When the religious film
The Miracle of Fatima
arrived at Dad’s Hippodrome, a note from the previous projectionist inserted in the film warned, ‘You won’t do any business with this load of rubbish!’ I could see the twinkle of a challenge brewing in my father’s eye as he read the note again. Sending a note to all the local Roman Catholic churches, he invited all the local priests to a free Friday afternoon screening. The projectionist was right, it was a dreadful film, but with the resulting advertising from all the Sunday morning pulpits, persuading parishioners to attend, we had full houses all week.

Apparently, as a very young man, one of the first ‘Christian’ films Dad screened was a silent version of the life of Christ. The pianist had difficulty in deciding what piece to play during the crucifixion scene and asked Hughie’s advice. Father suggested a slowed-down version of an old Scottish song he knew and the accompanist agreed it suited the mood. Little did the hapless musician know the true derivation of the piece, for on the opening night he misjudged the speed and as the actor playing Christ had his side pierced by a sword, discovered himself playing ‘Stop Your Tickling, Jock’. Both Father and the pianist were sacked on the spot!

The arrival of the ‘talkies’ in October 1927, with Al Jolson in
The Jazz Singer
, encouraged the masses to make cinema-going a regular weekly activity. Forty-seven picture houses sprang up in Leeds alone, as the cinema boomed and movies
produced the first heart-throbs and created new fashions to follow with stars like Greta Garbo and Rudolph Valentino.

Laurence Olivier was a great actor, but I didn’t like him in films and once we had to remove him from our screen in mid-film.
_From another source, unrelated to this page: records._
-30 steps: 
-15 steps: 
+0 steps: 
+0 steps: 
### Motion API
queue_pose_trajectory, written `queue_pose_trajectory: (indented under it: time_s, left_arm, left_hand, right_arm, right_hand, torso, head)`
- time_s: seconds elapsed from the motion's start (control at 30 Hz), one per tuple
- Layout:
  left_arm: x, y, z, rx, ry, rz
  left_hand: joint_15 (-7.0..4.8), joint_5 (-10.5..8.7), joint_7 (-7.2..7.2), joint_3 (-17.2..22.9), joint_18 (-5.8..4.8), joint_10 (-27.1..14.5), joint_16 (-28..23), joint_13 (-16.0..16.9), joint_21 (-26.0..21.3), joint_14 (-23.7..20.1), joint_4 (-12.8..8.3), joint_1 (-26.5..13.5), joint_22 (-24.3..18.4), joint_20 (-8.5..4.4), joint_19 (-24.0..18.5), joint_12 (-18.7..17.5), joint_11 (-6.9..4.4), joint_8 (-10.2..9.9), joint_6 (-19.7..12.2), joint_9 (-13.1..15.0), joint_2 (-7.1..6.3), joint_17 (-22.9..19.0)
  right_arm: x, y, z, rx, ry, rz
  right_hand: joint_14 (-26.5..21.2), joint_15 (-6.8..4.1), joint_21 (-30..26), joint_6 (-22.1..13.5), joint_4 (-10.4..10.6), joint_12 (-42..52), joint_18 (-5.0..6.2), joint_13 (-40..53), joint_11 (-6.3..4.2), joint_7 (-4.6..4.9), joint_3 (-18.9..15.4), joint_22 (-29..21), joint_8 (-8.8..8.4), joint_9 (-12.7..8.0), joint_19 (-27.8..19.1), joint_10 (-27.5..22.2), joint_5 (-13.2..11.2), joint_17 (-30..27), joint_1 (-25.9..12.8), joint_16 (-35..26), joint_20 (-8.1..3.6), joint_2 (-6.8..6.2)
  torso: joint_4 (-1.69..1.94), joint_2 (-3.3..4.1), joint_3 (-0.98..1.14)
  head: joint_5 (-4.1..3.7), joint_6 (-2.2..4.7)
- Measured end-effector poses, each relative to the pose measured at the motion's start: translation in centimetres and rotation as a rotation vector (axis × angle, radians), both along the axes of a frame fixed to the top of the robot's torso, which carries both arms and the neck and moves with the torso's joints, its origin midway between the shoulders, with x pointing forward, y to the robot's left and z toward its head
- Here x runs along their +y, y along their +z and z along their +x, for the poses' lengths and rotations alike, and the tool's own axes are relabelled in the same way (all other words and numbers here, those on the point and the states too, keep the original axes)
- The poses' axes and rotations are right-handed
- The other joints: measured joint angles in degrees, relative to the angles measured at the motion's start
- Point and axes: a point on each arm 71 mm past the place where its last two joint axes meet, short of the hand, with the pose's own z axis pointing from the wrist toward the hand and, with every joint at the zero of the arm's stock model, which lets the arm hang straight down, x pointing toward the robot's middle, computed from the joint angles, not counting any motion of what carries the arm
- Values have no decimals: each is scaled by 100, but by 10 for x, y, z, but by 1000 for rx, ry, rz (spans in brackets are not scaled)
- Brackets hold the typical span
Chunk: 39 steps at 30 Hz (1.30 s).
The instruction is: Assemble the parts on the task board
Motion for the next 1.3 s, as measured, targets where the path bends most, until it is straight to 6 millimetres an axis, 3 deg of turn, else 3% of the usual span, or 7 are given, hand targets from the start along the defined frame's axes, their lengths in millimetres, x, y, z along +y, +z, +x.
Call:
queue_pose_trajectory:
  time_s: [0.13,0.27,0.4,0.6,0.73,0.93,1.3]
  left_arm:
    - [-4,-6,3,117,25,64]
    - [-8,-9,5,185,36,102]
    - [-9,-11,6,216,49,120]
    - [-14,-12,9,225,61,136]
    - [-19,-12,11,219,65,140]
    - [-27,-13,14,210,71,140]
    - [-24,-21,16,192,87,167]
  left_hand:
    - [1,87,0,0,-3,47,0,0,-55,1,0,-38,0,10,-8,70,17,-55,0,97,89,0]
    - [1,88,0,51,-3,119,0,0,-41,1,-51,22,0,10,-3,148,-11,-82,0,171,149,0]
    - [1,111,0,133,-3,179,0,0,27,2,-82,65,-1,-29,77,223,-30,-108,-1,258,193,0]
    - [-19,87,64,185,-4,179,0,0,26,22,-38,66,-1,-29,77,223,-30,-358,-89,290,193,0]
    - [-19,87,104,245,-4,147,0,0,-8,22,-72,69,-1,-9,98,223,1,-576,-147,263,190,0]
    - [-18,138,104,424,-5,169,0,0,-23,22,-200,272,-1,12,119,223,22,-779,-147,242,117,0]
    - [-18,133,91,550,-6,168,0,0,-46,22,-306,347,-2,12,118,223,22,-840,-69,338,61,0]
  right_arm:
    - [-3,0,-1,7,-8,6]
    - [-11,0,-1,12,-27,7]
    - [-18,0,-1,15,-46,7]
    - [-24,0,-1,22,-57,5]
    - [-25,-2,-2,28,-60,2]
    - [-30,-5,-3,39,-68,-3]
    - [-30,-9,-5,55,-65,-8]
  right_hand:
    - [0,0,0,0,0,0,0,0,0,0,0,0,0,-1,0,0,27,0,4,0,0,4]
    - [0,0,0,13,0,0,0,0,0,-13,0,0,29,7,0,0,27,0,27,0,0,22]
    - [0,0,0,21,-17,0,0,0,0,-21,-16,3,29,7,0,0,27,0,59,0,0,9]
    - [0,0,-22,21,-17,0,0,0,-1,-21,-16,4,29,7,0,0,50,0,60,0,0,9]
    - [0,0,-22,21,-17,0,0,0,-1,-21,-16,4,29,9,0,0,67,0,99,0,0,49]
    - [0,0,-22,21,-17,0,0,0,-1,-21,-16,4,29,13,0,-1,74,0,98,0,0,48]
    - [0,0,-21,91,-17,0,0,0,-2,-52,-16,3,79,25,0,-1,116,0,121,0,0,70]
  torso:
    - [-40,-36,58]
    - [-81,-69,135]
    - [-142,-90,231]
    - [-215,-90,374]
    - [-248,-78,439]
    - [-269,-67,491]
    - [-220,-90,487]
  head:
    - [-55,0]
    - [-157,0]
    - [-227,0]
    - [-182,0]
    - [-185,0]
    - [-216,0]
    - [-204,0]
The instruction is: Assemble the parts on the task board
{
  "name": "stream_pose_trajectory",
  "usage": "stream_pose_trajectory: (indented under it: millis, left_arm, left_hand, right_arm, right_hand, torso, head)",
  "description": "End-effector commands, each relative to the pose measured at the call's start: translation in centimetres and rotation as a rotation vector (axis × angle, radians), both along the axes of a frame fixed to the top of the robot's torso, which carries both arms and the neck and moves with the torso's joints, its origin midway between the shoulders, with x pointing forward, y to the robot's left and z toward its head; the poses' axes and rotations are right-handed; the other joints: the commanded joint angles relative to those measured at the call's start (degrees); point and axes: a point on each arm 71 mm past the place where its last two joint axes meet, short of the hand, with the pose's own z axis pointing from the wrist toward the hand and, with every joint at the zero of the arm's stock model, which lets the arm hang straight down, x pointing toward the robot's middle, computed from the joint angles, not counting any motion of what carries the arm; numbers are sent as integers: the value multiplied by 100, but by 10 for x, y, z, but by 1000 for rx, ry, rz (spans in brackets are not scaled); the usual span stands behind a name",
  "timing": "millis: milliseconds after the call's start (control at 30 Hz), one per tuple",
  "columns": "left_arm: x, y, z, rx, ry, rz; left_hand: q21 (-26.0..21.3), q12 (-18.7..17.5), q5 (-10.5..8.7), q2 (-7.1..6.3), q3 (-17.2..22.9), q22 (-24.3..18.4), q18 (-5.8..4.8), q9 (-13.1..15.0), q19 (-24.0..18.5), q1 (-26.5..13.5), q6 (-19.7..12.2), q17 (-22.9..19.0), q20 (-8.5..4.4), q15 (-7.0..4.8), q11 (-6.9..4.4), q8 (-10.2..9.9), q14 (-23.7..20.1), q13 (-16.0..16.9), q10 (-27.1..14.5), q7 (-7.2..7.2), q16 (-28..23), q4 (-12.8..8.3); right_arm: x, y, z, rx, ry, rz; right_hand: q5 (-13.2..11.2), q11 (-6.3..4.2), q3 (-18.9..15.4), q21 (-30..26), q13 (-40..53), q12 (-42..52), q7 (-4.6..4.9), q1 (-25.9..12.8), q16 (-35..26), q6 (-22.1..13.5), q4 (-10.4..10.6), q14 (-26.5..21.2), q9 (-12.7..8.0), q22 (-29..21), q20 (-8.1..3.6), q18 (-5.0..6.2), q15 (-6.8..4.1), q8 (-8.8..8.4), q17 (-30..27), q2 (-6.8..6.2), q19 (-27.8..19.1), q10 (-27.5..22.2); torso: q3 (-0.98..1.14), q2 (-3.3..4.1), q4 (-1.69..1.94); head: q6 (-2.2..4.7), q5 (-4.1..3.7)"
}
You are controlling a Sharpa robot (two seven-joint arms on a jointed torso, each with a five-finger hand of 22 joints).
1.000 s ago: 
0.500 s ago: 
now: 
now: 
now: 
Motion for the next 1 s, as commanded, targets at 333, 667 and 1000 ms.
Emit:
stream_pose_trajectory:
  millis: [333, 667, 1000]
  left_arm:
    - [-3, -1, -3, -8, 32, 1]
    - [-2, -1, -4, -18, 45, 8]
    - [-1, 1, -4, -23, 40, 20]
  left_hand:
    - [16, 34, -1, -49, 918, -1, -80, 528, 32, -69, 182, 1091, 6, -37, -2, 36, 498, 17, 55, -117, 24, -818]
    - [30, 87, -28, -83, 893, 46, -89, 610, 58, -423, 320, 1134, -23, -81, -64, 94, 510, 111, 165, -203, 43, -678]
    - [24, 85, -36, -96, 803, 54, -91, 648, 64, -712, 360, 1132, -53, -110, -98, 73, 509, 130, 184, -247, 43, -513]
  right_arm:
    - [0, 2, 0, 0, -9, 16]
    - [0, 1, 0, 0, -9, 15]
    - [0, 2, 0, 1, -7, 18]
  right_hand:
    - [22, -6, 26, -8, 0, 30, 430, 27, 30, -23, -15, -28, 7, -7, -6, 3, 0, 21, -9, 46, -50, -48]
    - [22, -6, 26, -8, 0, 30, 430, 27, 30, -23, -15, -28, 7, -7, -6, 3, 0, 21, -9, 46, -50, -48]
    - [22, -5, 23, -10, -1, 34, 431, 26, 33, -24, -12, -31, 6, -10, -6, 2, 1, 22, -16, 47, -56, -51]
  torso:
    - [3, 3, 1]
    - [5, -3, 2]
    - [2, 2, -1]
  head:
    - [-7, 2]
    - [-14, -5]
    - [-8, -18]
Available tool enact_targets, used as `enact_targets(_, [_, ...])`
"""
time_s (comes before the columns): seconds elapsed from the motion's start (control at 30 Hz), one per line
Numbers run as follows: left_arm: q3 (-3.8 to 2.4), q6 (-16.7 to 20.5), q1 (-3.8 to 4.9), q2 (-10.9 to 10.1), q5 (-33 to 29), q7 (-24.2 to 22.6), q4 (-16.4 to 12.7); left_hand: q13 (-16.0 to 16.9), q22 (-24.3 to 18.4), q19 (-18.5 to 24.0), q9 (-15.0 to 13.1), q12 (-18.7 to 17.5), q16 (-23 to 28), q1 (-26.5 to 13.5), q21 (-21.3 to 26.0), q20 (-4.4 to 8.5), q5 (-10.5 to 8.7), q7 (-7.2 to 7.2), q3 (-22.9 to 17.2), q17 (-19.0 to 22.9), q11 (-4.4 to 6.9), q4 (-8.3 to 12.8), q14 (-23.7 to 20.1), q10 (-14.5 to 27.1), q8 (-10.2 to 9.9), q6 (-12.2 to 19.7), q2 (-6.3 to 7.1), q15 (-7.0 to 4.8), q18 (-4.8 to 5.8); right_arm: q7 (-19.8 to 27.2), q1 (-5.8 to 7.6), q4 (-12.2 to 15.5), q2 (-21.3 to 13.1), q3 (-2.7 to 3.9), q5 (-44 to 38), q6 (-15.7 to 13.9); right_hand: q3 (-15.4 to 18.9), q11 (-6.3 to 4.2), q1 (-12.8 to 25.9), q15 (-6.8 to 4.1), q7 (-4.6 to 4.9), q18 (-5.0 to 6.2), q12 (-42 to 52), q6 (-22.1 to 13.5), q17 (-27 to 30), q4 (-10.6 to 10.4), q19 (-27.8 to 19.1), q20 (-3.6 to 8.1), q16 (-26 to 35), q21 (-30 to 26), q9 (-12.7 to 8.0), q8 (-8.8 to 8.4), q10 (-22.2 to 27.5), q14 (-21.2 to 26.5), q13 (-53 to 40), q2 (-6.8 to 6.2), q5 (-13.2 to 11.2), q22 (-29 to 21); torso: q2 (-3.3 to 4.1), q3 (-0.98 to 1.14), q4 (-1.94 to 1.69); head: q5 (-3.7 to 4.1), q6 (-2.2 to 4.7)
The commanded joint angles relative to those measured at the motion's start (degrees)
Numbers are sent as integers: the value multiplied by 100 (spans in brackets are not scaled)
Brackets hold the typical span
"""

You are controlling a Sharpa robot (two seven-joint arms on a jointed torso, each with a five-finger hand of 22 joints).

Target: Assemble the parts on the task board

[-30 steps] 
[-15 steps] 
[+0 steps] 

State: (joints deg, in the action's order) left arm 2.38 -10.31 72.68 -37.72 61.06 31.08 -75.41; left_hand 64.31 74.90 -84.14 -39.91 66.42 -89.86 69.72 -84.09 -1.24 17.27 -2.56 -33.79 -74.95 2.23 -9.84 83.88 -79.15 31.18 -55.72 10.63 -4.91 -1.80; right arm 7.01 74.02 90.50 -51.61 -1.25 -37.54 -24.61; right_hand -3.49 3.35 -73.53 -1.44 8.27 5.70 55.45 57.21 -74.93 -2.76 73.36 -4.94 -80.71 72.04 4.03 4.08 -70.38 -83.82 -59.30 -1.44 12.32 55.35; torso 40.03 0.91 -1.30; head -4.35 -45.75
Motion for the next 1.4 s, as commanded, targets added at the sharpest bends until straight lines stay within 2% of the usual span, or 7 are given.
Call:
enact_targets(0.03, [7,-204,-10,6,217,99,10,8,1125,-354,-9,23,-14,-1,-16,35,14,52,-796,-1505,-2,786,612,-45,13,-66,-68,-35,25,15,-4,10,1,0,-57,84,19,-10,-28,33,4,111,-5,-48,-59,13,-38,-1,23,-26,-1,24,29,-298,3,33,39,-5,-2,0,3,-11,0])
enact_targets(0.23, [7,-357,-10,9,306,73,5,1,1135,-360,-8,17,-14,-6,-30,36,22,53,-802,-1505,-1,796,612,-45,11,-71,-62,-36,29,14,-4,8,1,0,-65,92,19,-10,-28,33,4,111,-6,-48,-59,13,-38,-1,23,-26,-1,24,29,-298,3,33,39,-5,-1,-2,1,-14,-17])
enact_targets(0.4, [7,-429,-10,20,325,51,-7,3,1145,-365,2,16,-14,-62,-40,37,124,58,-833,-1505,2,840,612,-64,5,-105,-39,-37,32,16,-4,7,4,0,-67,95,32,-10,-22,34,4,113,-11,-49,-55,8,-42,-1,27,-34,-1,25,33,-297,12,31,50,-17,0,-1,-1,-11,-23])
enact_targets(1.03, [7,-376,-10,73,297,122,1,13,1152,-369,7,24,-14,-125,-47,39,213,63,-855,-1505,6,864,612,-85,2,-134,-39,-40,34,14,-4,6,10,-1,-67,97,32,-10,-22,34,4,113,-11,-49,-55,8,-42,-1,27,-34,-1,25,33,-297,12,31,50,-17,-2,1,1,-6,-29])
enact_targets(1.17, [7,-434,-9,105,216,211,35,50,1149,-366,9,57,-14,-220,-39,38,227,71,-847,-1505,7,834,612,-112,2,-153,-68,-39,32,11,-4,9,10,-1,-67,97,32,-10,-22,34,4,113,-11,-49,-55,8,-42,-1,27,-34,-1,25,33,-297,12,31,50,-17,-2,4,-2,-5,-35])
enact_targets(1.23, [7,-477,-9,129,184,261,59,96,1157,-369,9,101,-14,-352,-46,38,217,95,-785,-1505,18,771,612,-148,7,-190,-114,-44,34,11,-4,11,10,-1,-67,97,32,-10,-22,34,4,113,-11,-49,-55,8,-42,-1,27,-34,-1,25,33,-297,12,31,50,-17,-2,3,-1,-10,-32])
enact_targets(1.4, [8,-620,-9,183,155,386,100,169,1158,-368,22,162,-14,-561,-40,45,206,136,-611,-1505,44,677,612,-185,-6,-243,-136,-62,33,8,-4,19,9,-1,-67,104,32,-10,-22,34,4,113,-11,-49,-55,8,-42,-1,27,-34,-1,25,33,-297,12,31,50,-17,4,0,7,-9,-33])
After only a few minutes of
The Highwayman
, the audience was booing loudly. By this time, Dad’s growing audience was more important to him than the film and he quickly replaced it with a cowboy feature that was in reserve for the following night. It earned him a round of applause.

Hellzapoppin
’ was originally a ‘mad’ stage show that far exceeded any alternative comedy we experience today. This was one of the first films that I was entrusted to oversee on my own. Having gleefully started the first reel, I simply waited for the ‘clang’ of the sixpence signalling the need to switch to the next reel at exactly the right time. I had been well trained by my father and knew exactly how to change reels seamlessly.

As the final black blob appeared, I switched cameras and watched in dismay as the film jumped from a tender love scene to cowboys and Indians chasing each other across the prairie. Panicking, my mind flashed ‘my father will kill me!’ and I ran into the rewind room to check the other reels, expecting to find that they had been placed in the wrong order. As I rummaged through the long metal box, I was amazed to find that all the films were correctly stacked. Dashing back into the projection room, I peered out into the darkness and watched in disbelief as the film jumped back from the cowboys to the lovers once more. As the last Indian rode away, behind him appeared the couple still making love. I had been deceived by celluloid.